§ **What to produce**: From the first entry to the last, restate everything word for word and exclude pictures.

+++

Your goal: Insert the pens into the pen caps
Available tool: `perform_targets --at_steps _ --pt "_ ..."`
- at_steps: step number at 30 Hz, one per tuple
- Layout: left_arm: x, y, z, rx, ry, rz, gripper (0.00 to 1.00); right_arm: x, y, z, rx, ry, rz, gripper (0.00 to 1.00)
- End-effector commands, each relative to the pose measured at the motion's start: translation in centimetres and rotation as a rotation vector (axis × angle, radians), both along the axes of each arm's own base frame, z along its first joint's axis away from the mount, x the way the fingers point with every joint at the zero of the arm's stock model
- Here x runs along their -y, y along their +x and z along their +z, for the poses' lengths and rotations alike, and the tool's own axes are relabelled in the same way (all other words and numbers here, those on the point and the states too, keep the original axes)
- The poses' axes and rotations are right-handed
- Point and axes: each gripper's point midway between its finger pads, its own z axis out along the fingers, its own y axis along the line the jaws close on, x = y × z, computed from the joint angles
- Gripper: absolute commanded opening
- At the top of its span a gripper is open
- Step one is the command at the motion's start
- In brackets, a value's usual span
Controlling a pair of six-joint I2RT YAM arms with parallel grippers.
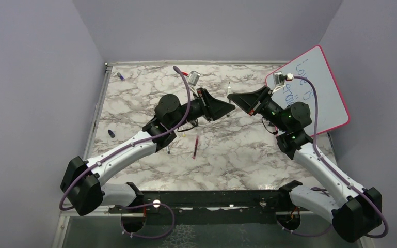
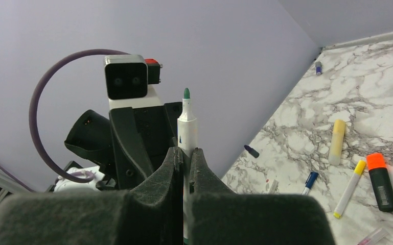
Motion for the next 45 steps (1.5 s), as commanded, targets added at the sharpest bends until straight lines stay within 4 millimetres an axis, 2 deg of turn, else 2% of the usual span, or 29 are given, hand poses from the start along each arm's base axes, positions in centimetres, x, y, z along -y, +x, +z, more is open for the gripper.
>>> perform_targets --at_steps 1,6,7,8,12,13,17,23,28,31,34,36,41,45 --pt "0.7 -0.7 0.4 0.041 -0.012 -0.043 0.29 -0.1 -0.8 1.1 0.034 0.022 0.037 0.01" --pt "0.4 -0.6 0.6 0.074 -0.010 -0.024 0.07 0.0 -0.9 1.6 0.047 0.019 0.032 0.02" --pt "0.3 -0.6 0.5 0.080 -0.006 -0.021 0.01 0.1 -1.0 1.6 0.050 0.015 0.030 0.05" --pt "0.2 -0.7 0.5 0.088 -0.004 -0.020 0.00 0.1 -1.0 1.7 0.055 0.011 0.028 0.09" --pt "0.1 -2.2 0.0 0.147 0.025 -0.087 0.00 -0.1 -0.9 1.8 0.068 -0.036 0.029 0.35" --pt "0.3 -2.8 -0.4 0.157 0.036 -0.123 0.00 -0.2 -0.7 1.8 0.066 -0.063 0.029 0.37" --pt "0.2 -4.1 -1.4 0.176 0.057 -0.187 0.00 -0.6 -0.6 1.4 0.075 -0.160 0.047 0.38" --pt "-0.2 -4.4 -0.9 0.210 0.065 -0.185 0.00 -1.2 -1.7 1.1 0.119 -0.247 0.123 0.38" --pt "-0.2 -4.3 -0.9 0.205 0.075 -0.180 0.00 -1.7 -2.3 0.2 0.123 -0.301 0.186 0.45" --pt "-0.2 -4.2 -0.9 0.203 0.080 -0.175 0.00 -1.7 -2.2 -0.2 0.112 -0.306 0.187 0.38" --pt "-0.2 -4.1 -1.1 0.192 0.089 -0.170 0.00 -1.7 -2.2 -0.1 0.113 -0.294 0.190 0.14" --pt "-0.2 -4.0 -1.1 0.181 0.092 -0.166 0.04 -1.8 -2.2 -0.1 0.118 -0.288 0.197 0.04" --pt "0.2 -4.0 -1.1 0.177 0.095 -0.186 0.33 -1.7 -2.0 -0.1 0.112 -0.269 0.176 0.01" --pt "0.6 -3.3 -1.1 0.156 0.095 -0.172 0.37 -1.9 -1.8 -0.4 0.106 -0.258 0.182 0.01"
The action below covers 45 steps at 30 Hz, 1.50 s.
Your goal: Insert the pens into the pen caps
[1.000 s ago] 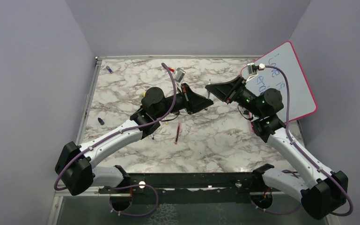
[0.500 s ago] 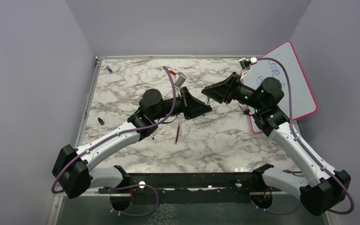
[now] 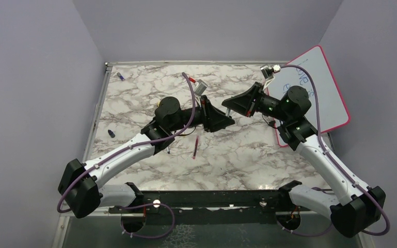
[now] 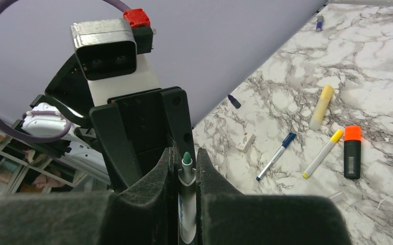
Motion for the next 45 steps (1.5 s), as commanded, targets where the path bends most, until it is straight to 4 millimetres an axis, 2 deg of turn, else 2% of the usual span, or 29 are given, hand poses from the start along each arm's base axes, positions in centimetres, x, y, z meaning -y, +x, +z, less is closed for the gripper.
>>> perform_targets --at_steps 1,5,10,12,14,17,18,20,23,28,32,37,41,42,45 --pt "0.6 0.2 2.1 0.020 -0.035 -0.011 0.37 -0.1 0.1 0.0 0.006 0.019 0.011 0.01" --pt "0.9 0.8 2.1 0.011 -0.035 0.006 0.31 -0.2 0.2 -0.3 -0.008 0.018 0.016 0.01" --pt "1.2 0.7 1.3 0.010 -0.019 -0.013 0.04 -0.3 0.2 -0.4 -0.008 0.019 0.021 0.01" --pt "1.0 0.9 1.0 0.014 -0.014 0.006 0.00 -0.3 0.3 -0.6 -0.012 0.013 0.018 0.04" --pt "0.5 1.2 0.7 0.019 -0.009 0.041 0.00 -0.2 0.5 -1.0 -0.017 0.002 0.008 0.16" --pt "-0.5 2.4 -0.3 0.024 0.029 0.143 0.00 0.1 0.9 -1.7 0.003 -0.031 -0.026 0.45" --pt "-1.0 3.0 -0.8 0.025 0.056 0.188 0.00 0.4 1.3 -2.1 -0.007 -0.043 -0.059 0.52" --pt "-2.3 4.6 -2.1 0.018 0.120 0.307 0.00 1.0 2.4 -3.1 -0.031 -0.069 -0.132 0.59" --pt "-5.1 7.0 -4.0 0.012 0.218 0.504 0.00 1.7 3.8 -4.9 -0.079 -0.121 -0.215 0.62" --pt "-10.7 9.6 -7.0 -0.026 0.350 0.782 0.00 2.5 6.3 -8.8 -0.165 -0.188 -0.329 0.63" --pt "-13.5 9.9 -8.1 -0.040 0.397 0.862 0.00 3.0 9.0 -14.1 -0.264 -0.303 -0.409 0.63" --pt "-14.0 9.3 -8.1 0.005 0.427 0.834 0.00 3.4 12.1 -21.5 -0.404 -0.493 -0.475 0.63" --pt "-13.8 9.1 -8.3 0.029 0.440 0.804 0.00 3.0 14.4 -25.9 -0.463 -0.627 -0.513 0.67" --pt "-13.4 8.9 -8.5 0.036 0.441 0.781 0.00 2.9 14.8 -27.5 -0.482 -0.668 -0.520 0.68" --pt "-12.4 8.6 -8.8 0.058 0.443 0.717 0.00 2.3 16.3 -29.6 -0.504 -0.737 -0.547 0.68"
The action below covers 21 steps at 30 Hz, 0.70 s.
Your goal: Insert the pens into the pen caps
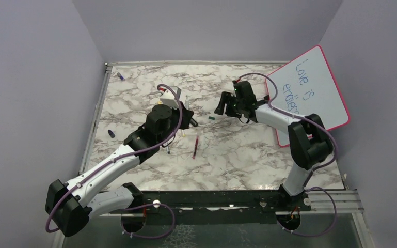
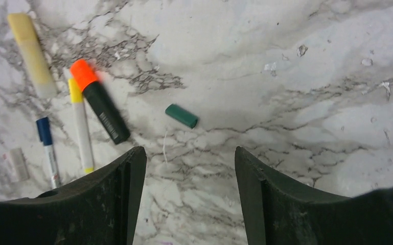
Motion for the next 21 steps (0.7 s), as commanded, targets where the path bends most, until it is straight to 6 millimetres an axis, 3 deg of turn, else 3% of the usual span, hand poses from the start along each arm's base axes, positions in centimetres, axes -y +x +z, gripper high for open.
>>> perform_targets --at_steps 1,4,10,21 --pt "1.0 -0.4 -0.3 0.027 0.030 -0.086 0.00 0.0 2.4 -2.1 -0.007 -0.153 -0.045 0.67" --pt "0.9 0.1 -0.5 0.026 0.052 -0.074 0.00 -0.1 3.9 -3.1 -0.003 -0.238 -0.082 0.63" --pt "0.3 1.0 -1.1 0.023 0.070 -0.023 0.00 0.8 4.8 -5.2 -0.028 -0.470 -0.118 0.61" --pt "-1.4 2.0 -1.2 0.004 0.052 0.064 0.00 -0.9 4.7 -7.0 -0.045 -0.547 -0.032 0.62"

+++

§ **Written response**:
Your goal: Insert the pens into the pen caps
Available tool: `perform_targets --at_steps _ --pt "_ ..."`
- at_steps: step number at 30 Hz, one per tuple
- Layout: left_arm: x, y, z, rx, ry, rz, gripper (0.00 to 1.00); right_arm: x, y, z, rx, ry, rz, gripper (0.00 to 1.00)
- End-effector commands, each relative to the pose measured at the motion's start: translation in centimetres and rotation as a rotation vector (axis × angle, radians), both along the axes of each arm's own base frame, z along its first joint's axis away from the mount, x the way the fingers point with every joint at the zero of the arm's stock model
- Here x runs along their -y, y along their +x and z along their +z, for the poses' lengths and rotations alike, and the tool's own axes are relabelled in the same way (all other words and numbers here, those on the point and the states too, keep the original axes)
- The poses' axes and rotations are right-handed
- Point and axes: each gripper's point midway between its finger pads, its own z axis out along the fingers, its own y axis along the line the jaws close on, x = y × z, computed from the joint angles
- Gripper: absolute commanded opening
- At the top of its span a gripper is open
- Step one is the command at the motion's start
- In brackets, a value's usual span
Controlling a pair of six-joint I2RT YAM arms with parallel grippers.
Motion for the next 45 steps (1.5 s), as commanded, targets added at the sharpest bends until straight lines stay within 4 millimetres an axis, 2 deg of turn, else 2% of the usual span, or 29 are given, hand poses from the start along each arm's base axes, positions in centimetres, x, y, z along -y, +x, +z, more is open for the gripper.
>>> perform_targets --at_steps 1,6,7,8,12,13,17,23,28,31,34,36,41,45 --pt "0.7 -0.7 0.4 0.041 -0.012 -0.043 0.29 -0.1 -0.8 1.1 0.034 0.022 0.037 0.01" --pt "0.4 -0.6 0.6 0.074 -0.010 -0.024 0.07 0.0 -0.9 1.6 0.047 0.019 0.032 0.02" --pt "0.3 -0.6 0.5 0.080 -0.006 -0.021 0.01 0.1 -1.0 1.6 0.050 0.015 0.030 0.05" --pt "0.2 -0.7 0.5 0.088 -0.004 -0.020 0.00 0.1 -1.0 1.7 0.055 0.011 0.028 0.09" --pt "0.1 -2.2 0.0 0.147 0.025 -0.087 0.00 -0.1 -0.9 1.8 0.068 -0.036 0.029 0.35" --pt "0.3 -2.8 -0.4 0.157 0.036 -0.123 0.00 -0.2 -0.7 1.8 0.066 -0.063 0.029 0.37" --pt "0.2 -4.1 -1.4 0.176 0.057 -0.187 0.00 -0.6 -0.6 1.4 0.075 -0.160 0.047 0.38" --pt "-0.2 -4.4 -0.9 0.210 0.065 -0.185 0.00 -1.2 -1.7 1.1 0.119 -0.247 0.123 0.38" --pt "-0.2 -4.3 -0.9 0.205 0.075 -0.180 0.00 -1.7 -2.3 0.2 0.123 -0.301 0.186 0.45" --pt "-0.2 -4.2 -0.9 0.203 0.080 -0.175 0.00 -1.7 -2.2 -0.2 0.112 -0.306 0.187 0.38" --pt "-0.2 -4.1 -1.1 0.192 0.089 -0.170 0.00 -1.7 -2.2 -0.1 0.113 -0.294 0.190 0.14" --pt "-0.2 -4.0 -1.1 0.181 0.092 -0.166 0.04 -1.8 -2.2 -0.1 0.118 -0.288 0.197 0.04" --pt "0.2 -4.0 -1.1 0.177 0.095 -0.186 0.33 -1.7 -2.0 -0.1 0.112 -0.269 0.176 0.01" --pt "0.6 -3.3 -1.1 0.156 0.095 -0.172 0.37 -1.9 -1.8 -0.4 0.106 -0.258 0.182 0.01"
The action below covers 45 steps at 30 Hz, 1.50 s.
Your goal: Insert the pens into the pen caps
[1.000 s ago] 
[0.500 s ago] 
[now] 
[now] 
Motion for the next 45 steps (1.5 s), as commanded, targets where the path bends most, until it is straight to 4 millimetres an axis, 2 deg of turn, else 2% of the usual span, or 29 are given, hand poses from the start along each arm's base axes, positions in centimetres, x, y, z meaning -y, +x, +z, less is closed for the gripper.
>>> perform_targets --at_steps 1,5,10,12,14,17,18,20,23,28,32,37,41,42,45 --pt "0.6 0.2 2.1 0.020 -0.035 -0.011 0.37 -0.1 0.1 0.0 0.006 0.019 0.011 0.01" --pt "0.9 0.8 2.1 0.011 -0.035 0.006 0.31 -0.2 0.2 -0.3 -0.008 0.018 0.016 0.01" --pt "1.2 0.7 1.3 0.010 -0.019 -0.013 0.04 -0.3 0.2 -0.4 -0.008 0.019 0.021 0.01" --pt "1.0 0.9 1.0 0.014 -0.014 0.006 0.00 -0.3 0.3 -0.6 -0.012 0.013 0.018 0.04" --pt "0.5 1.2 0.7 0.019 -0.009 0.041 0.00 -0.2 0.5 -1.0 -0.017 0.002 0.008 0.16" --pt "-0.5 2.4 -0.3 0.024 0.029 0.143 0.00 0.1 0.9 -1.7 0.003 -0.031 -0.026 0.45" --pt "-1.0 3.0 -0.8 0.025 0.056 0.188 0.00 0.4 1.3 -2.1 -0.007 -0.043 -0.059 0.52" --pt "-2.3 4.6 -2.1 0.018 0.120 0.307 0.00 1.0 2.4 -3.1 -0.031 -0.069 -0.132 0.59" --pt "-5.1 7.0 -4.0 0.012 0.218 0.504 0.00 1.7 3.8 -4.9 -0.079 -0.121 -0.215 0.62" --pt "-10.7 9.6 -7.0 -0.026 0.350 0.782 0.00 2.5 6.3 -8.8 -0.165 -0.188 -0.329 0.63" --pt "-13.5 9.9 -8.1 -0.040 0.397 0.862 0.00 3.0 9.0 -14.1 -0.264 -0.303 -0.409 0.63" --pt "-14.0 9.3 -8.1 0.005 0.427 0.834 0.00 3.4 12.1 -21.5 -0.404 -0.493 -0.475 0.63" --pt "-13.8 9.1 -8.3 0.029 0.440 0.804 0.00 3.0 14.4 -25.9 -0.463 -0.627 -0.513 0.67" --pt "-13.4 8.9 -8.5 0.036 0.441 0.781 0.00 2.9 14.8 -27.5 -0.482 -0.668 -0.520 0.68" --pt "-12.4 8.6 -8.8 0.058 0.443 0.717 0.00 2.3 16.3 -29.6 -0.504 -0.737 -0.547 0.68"
The action below covers 21 steps at 30 Hz, 0.70 s.
Your goal: Insert the pens into the pen caps
Motion for the next 21 steps (0.7 s), as commanded, targets where the path bends most, until it is straight to 6 millimetres an axis, 3 deg of turn, else 3% of the usual span, hand poses from the start along each arm's base axes, positions in centimetres, axes -y +x +z, gripper high for open.
>>> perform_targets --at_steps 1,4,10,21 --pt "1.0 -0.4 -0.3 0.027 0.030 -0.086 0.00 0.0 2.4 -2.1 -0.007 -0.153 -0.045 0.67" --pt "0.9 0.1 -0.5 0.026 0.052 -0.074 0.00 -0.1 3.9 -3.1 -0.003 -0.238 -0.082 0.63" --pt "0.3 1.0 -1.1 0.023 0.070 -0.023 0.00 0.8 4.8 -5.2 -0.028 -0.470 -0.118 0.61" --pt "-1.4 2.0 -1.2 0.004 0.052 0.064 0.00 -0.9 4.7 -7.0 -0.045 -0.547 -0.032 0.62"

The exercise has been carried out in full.